Kaum sind die Arbeiten am The Conjuring Spin-Off The Nun abgeschlossen, bereitet Corin Hardy auch schon sein nächstes Projekt vor. Dieses hört natürlich auf den Namen The Crow und entsteht mit niemand anderem als Jason Momoa (Game of Thrones). Doch obwohl Fans der Vorlage schon gespannt darauf sind, was Hardy aus dem Klassiker macht, ist ein Mann gegen das Projekt – Alex Proyas, seines Zeichens Regisseur des Originals mit Brandon Lee: „Ich hatte die Ehre, mit Brandon Lee arbeiten zu dürfen. Er war ein junger, sehr talentierter Schauspieler mit einem großartigen Sinn für Humor und einer blühenden Zukunft.
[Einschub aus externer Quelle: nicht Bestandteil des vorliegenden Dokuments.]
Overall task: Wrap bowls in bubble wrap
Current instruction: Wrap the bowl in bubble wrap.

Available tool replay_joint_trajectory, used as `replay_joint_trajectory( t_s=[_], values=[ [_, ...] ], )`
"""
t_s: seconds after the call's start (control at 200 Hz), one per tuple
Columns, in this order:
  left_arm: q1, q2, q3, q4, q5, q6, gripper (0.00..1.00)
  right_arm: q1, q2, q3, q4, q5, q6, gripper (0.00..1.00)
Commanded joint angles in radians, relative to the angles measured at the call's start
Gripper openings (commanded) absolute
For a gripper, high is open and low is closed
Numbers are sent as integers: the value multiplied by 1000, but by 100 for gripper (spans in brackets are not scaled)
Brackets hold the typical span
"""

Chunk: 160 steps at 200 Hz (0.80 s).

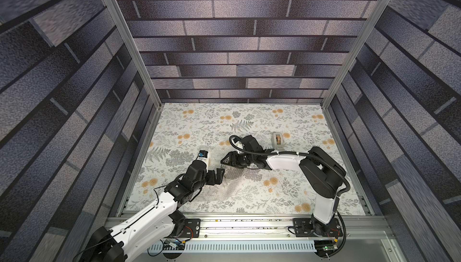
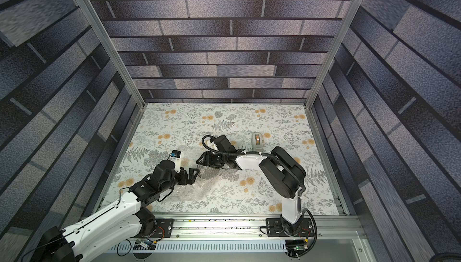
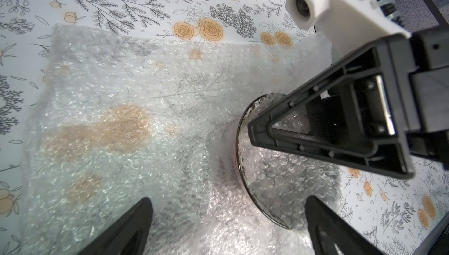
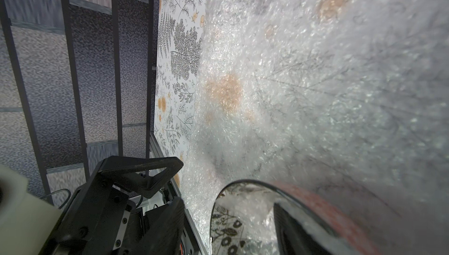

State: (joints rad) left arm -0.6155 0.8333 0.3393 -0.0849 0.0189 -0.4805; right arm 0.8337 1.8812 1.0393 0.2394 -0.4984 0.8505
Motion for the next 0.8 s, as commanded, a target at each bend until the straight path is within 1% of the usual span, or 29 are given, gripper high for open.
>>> replay_joint_trajectory(
  t_s=[0.0, 0.271, 0.401, 0.797],
  values=[
    [-16, 43, -14, 45, -24, -14, 100, 5, 14, 11, 39, -13, 23, 61],
    [-25, 214, 11, 154, -76, -22, 100, 6, 2, 8, 61, -25, 52, 61],
    [-26, 256, 25, 180, -124, -30, 100, 5, -7, 7, 58, -27, 51, 61],
    [-27, 384, 86, 211, -163, -30, 100, 5, -6, -7, 84, -37, 66, 61]
  ],
)
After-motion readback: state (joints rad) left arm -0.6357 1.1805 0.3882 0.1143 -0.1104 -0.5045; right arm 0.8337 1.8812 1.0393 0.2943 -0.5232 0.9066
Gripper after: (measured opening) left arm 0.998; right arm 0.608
Ich durfte ihn sogar meinen Freund nennen. Unsere Beziehung zwischen Schauspieler/Regisseur war etwas Besonderes. Wir haben gemeinsam einen Film auf die Beine gestellt, der eine Menge Leute berührt hat“, beschreibt Proyas via Facebook. „Ich habe im Abspann auf meinen Namen verzichtet und stattdessen den von Brandon Lee genommen. Ich wollte, dass es sein Film wird, weil er das im Grunde auch war, und ich wusste, dass er niemals wieder einen drehen würde. Er hat so viel Leidenschaft in den Film gesteckt, der gleichzeitig sein Vermächtnis wurde. Es ist ein Projekt, von dem ich weiß, dass er stolz darauf wäre.“

Alex Proyas weiter: „Ich habe den Film für Brandon Lee fertiggestellt. Nur dank unserer wunderbaren Crew, die ihn allesamt liebten, gelang uns die Komplettierung auch ohne seine Anwesenheit. Das war uns nur deshalb möglich, weil wir alle von seiner Stärke und seinem Geist inspiriert waren. Und das meine ich nicht nur im Bezug auf seine wunderbare Arbeit als Schauspieler oder Filmemacher, sondern im Bezug auf ihn als Mann, dessen Menschlichkeit uns alle berührte. Ohne ihn wäre The Crow kein Film geworden, der es wert gewesen wäre, ein Remake spendiert zu bekommen. Ohne seine Performance hätte kaum jemand von diesem kleinen Comic erfahren. Dies ist Brandons Film. Und ich finde, in diesem besonderen Fall sollte Hollywood das Werk einfach als letzten Willen eines sehr talentierten Mannes respektieren. Niemand sollte diese Geschichte umschreiben oder ergänzen. Ich weiß, dass es Fortsetzungen und Serien gab. Aber die Story zu rebooten und einen Charakter, für den Brandon sein Leben opferte, neu zu besetzen, hört sich für mich einfach falsch an. Bitte lasst dies Brandons Film bleiben“, Proyas abschließend.